Project 11: The Internal Service Catalog (Metadata Design)
Build a centralized “Source of Truth” for every service in the company with ownership, dependencies, documentation, and SLO links.
Quick Reference
| Attribute | Value |
|---|---|
| Difficulty | Advanced |
| Time Estimate | 1 Month (40-60 hours) |
| Primary Language | Python / SQL |
| Alternative Languages | Go, TypeScript |
| Prerequisites | API design, database basics |
| Key Topics | Service Discovery, Metadata Management, Developer Portal |
1. Learning Objectives
By completing this project, you will:
- Design a metadata schema for service information
- Build a searchable catalog with API access
- Integrate with source-of-truth (repos, PagerDuty, Grafana)
- Enable service discovery for developers
- Create a “phone book” for the entire organization
2. Theoretical Foundation
2.1 Core Concepts
The Discovery Problem
WITHOUT CATALOG WITH CATALOG
┌─────────────────────────────┐ ┌─────────────────────────────┐
│ "Where's the user service?" │ │ catalog search user │
│ → Ask in Slack │ │ → user-service (Identity) │
│ → "I think Team X owns it" │ │ Owner: @identity-team │
│ → DM 3 people │ │ Docs: wiki.internal/user │
│ → Find outdated wiki page │ │ On-call: PagerDuty link │
│ → 45 minutes later... │ │ 2 seconds. │
└─────────────────────────────┘ └─────────────────────────────┘
Catalog-Info as Code
# catalog-info.yaml (lives in every repo)
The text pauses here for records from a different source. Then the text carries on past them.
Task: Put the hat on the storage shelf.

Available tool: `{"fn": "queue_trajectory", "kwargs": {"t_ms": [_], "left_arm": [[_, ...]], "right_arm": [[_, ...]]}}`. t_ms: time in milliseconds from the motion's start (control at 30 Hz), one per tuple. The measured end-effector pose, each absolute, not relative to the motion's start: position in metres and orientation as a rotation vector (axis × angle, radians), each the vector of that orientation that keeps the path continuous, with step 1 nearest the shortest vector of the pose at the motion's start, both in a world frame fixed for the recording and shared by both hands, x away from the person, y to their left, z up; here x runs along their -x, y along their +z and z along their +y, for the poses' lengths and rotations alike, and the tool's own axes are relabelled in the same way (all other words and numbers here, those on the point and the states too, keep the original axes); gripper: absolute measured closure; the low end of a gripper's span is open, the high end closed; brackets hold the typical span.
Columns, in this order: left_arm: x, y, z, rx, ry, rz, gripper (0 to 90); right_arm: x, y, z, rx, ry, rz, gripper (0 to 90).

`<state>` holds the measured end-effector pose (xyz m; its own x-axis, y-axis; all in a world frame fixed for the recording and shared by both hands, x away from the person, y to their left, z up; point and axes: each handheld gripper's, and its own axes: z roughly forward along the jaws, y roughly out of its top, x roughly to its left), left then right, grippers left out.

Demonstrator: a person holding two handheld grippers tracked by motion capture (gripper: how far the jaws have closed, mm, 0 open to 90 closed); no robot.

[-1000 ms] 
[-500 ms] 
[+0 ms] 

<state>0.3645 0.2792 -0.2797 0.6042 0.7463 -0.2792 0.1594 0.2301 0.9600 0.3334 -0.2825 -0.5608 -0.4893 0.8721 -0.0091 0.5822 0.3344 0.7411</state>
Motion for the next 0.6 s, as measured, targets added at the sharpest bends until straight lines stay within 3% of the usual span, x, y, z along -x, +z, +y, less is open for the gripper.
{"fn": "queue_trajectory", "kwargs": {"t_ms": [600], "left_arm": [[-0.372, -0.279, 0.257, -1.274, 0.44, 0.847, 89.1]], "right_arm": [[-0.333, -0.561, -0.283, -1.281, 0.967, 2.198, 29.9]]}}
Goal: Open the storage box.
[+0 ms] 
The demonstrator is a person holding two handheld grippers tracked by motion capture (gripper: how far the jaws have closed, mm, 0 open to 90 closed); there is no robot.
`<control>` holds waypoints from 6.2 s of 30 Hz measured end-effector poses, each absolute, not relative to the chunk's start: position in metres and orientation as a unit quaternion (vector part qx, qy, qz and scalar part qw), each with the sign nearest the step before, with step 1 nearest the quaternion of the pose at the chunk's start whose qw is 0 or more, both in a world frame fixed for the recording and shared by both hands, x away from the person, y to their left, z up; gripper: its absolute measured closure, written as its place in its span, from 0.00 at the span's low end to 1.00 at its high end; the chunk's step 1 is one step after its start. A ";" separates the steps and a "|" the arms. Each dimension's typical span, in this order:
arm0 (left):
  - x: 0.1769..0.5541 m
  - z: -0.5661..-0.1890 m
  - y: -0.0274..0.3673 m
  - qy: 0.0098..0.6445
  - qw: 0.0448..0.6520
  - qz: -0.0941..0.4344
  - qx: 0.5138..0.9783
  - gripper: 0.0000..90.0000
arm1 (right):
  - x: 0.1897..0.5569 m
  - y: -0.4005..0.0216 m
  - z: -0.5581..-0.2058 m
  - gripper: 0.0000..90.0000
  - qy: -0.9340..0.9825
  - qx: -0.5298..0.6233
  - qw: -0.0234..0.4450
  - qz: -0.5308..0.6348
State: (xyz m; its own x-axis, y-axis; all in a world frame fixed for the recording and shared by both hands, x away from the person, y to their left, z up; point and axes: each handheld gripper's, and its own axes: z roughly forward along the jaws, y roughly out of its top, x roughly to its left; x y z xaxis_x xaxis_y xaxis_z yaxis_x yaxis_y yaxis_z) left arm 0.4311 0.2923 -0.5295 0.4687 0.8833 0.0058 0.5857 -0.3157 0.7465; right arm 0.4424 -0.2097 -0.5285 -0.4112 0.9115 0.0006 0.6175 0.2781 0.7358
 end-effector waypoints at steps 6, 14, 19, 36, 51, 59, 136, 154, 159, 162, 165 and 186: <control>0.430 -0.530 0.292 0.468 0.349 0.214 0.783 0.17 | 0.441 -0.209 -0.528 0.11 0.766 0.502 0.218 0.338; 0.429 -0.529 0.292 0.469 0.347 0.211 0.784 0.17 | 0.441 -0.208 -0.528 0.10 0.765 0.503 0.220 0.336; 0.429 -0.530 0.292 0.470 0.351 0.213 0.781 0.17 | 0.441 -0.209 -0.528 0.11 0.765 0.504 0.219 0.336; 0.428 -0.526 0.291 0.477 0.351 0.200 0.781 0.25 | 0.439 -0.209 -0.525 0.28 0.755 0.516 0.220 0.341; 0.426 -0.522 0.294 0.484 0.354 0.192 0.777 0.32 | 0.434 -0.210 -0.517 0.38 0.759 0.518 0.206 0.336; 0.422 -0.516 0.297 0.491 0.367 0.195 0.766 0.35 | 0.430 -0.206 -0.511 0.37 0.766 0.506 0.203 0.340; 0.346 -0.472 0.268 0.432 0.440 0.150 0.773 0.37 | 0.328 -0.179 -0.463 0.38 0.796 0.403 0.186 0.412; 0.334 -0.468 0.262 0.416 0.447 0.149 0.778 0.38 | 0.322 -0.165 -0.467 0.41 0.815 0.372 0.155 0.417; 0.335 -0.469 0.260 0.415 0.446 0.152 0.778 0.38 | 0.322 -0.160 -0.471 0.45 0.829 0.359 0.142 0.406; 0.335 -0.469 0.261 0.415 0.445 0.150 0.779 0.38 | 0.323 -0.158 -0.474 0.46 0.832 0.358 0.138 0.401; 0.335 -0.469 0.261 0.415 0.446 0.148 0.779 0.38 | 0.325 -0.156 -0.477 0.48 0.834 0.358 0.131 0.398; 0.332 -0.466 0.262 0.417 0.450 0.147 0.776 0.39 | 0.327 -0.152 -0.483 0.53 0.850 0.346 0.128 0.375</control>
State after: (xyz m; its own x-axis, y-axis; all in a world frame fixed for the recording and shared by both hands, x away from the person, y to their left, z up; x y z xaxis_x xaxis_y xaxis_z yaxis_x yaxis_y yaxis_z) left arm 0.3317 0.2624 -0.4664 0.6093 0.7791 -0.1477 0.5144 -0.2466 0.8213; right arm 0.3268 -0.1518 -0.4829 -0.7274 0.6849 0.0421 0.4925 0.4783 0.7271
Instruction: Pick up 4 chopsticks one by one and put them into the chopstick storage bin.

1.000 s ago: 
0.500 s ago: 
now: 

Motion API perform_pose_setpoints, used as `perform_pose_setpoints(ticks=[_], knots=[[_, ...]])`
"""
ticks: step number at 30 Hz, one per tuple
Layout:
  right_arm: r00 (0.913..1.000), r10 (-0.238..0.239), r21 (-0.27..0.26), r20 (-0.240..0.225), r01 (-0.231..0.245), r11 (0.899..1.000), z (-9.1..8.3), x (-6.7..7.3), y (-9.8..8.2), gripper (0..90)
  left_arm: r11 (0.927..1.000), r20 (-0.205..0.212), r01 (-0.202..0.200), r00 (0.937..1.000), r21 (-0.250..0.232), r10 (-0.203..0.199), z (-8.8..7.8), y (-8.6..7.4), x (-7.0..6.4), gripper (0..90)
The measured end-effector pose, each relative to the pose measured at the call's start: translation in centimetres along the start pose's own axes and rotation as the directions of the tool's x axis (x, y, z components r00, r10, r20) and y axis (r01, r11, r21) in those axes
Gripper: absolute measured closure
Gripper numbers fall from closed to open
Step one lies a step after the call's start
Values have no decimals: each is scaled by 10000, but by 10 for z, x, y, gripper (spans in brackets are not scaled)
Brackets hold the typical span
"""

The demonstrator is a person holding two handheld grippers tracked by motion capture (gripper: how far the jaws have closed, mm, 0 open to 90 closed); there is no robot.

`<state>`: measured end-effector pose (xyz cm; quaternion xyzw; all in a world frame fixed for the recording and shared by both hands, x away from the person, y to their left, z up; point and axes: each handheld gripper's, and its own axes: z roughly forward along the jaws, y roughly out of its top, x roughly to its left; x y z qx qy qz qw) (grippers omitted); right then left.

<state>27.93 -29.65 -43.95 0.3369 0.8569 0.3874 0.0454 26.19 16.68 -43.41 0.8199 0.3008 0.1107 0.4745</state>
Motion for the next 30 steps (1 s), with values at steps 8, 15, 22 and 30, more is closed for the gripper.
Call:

apiVersion: backstage.io/v1alpha1
kind: Component
metadata:
name: checkout-service
description: Handles customer checkout flow
annotations:
pagerduty.com/service-id: PXXXXXX
grafana/dashboard-url: https://grafana.internal/d/checkout
spec:
type: service
lifecycle: production
owner: team-checkout
dependsOn:
- component:payment-gateway
- component:inventory-service
providesApis:
- checkout-api
The C4 Model for Visualization
┌─────────────────────────────────────────────────────────────────┐
│ LEVEL 1: SYSTEM CONTEXT │
│ │
│ ┌─────────┐ ┌─────────────────┐ ┌─────────┐ │
│ │ Customer│◄───────►│ E-Commerce │◄───────►│ Payment │ │
│ │ │ │ Platform │ │ Provider│ │
│ └─────────┘ └─────────────────┘ └─────────┘ │
└─────────────────────────────────────────────────────────────────┘
┌─────────────────────────────────────────────────────────────────┐
│ LEVEL 2: CONTAINER (Zoom into Platform) │
│ │
│ ┌─────────────┐ ┌─────────────┐ ┌─────────────┐ │
│ │ Checkout │──►│ Payment │──►│ Inventory │ │
│ │ Service │ │ Gateway │ │ Service │ │
│ └─────────────┘ └─────────────┘ └─────────────┘ │
│ │ │ │
│ └────────────────────────────────────┘ │
│ │ │
│ ┌─────────────┐ │
│ │ Database │ │
│ └─────────────┘ │
└─────────────────────────────────────────────────────────────────┘
2.2 Why This Matters
In large organizations:
- Teams don’t know what other teams are building
- Duplicate services get created
- Incidents take longer (can’t find owner)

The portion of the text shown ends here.